The operating system used on the "4000 Series", "5000 Series" and "5500 Series" was Vxworks. Several versions of the software were released. Some older versions supported Commercial Advance even on newer units.

==Other features==
Beginning with the earliest models, ReplayTV units had an undocumented "random access skip" feature. While playing a recorded program, the user could enter a number from the remote control, then press the QuickSkip button to advance that number of minutes forward in the program, or press the "Skip Back" button to go back that number of minutes. If no number was entered, the skip buttons would advance 30 seconds or retreat ten seconds, respectively. This feature spanned several models of ReplayTV. Users could also type a number followed by pressing Jump to go to that exact minute in the recording.

==Models==
The first models released were the 2000 series from ReplayTV (the company name at that time). In 1999, the price of the ReplayTV 2001 was $995 and it
provided 6 hours of video storage. The ReplayTV model 2004 was $1,995 and provided 26 hours. Each of these models included a lifetime offer of
program guide service. The ReplayTV 2020 model, offering 20 hours of recording storage, was also released in 1999 at a cost of $699. It replaced the previously released models.

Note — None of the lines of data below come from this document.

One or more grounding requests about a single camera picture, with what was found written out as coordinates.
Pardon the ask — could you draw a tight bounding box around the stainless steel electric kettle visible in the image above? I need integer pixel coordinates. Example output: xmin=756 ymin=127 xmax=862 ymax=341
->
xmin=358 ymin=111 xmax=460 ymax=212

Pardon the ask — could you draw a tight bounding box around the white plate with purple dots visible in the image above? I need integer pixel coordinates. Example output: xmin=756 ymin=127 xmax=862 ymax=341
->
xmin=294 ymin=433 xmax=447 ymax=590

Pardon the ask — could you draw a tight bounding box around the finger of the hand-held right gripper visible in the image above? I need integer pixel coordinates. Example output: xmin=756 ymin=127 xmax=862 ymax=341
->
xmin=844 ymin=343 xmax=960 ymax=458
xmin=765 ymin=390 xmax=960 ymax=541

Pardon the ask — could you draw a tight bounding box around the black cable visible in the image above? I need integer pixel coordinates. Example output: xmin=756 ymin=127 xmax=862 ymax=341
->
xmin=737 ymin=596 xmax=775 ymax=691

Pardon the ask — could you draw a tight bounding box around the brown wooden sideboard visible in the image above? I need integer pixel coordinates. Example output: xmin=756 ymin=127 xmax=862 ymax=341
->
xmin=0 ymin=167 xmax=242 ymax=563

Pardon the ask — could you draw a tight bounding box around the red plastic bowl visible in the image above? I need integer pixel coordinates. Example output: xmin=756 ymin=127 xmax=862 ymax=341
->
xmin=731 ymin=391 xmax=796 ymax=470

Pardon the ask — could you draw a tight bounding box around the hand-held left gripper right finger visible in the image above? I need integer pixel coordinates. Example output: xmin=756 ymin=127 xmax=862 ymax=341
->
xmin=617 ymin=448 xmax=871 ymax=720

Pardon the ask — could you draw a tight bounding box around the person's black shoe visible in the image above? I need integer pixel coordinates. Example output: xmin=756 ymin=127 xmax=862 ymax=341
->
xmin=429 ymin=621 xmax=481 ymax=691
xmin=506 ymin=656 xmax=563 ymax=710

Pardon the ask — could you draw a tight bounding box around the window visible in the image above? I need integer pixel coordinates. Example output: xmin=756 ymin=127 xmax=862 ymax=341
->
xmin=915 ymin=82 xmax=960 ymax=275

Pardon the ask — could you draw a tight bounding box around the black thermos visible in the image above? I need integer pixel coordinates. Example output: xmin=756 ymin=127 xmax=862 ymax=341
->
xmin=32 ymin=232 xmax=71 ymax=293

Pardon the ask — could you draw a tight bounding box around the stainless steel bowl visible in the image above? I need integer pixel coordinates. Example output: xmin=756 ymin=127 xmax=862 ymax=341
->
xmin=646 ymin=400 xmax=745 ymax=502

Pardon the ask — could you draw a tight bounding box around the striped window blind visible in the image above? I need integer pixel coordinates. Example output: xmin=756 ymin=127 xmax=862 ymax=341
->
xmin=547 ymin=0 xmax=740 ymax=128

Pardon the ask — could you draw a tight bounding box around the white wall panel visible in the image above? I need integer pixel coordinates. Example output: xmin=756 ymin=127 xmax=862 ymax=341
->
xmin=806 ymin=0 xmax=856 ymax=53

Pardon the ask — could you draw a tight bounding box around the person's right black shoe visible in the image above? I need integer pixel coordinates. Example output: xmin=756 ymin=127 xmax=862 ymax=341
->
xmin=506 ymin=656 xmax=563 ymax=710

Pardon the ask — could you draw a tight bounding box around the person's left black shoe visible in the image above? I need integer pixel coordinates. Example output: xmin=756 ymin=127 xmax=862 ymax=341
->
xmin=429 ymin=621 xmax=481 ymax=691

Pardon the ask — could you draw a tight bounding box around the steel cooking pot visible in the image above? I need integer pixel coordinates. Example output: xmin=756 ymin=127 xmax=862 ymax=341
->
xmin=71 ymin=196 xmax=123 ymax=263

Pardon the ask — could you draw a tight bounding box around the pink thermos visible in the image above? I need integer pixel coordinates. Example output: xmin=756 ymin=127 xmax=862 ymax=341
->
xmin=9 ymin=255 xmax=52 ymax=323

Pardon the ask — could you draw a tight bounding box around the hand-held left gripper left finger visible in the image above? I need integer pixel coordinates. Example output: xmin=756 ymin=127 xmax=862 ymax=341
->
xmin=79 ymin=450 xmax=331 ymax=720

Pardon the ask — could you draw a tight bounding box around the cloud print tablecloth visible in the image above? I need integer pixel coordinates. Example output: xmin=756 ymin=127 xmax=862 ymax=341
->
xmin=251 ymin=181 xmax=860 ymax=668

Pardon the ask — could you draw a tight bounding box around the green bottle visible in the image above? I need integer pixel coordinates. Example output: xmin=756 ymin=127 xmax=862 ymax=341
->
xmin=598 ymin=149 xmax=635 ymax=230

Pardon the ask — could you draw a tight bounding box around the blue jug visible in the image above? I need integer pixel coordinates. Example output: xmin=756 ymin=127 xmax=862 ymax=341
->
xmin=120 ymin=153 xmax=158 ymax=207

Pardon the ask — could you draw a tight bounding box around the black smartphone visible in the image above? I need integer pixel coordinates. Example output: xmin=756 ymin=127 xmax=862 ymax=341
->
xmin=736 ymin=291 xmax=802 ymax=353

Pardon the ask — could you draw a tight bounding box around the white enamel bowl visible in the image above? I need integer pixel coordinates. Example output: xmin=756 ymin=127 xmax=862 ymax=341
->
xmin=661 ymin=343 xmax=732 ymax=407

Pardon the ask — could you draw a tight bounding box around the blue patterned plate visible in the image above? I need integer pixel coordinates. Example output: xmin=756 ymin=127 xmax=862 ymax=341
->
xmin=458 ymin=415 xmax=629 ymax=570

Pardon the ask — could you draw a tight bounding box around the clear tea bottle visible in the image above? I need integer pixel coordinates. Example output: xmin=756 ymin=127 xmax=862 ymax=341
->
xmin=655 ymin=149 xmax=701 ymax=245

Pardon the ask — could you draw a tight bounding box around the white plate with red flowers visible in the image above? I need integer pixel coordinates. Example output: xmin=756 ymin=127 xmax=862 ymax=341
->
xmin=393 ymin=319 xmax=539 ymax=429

In the year 2000 the 3000-series models were released, as well as an equivalent "ShowStopper" model branded by Panasonic.
This was followed by the 4000 line in the fall of 2001. The 4000-series models were the first to include an Ethernet port, and to support the
sharing of shows between different units either locally (using video streaming) or over the Internet (by duplicating the content).

In 2002 the 4500-series was released. These had hardware that was much like the 4000-series, but they could be purchased without lifetime program guide service for a substantially reduced price. All subsequent models also unbundled the guide service from the hardware. Units without lifetime activation become
almost completely unusable if the monthly activation is terminated.

2005 products with list prices (no longer available):
- ReplayTV RTV5504 40-Hour Digital Video Recorder ($149.99)
- ReplayTV RTV5508 80-Hour Digital Video Recorder ($299.99)
- ReplayTV RTV5516 160-Hour Digital Video Recorder ($449.99)
- ReplayTV RTV5532 320-Hour Digital Video Recorder ($799.99)

The ReplayTV 5000 series included a JP1 remote which could be reprogrammed or upgraded using free software.

==Subscription==
The ReplayTV subscription has two different options, a monthly recurring charge of $12.95, or one-time lifetime activation fee of $299. Subscriptions for additional units were $6.95 a month. PC edition customers are charged $20 per year and come with one year of service.

On June 15, 2011, ReplayTV announced that it would be permanently discontinuing its Electronic Programming Guide Service (the channel guide) on July 31, 2011. "After this day, your ReplayTV DVR will still be able to manually record analog TV programs, but will not have the benefit of access to the interactive program guide. All billing for your service has been suspended."

Their website states the reasoning as being that the industry conversion to HDTV is complete, and customers should contact their local providers for options.

However, there may be options to keep service alive after official support ends using the WiRNS application as all units should be permanently activated if they contact ReplayTV servers before July 31, 2011.

On July 29, 2011, D&M Holdings reversed their previous decision and will continue the ReplayTV electronic program guide service. "For monthly subscribers of the ReplayTV service, we are exploring options by which you may continue paying for and receiving such service going forward. We apologize in advance should there be any minor disruptions in the ReplayTV service while we implement the continuation of the programming guide. Thank you. ReplayTV"

On or around July 4, 2015, DirectTV apparently turned off their guide servers at production.replaytv.net. On July 15, 2015, the last guide data disappeared from ReplayTV units; it is doubtful that the guide data will return. However, alternatives exist which can provide ReplayTVs with guide data for as long as they (the ReplayTV units themselves) are functional. Three such options are LaHO, WiRNS and Perc Data.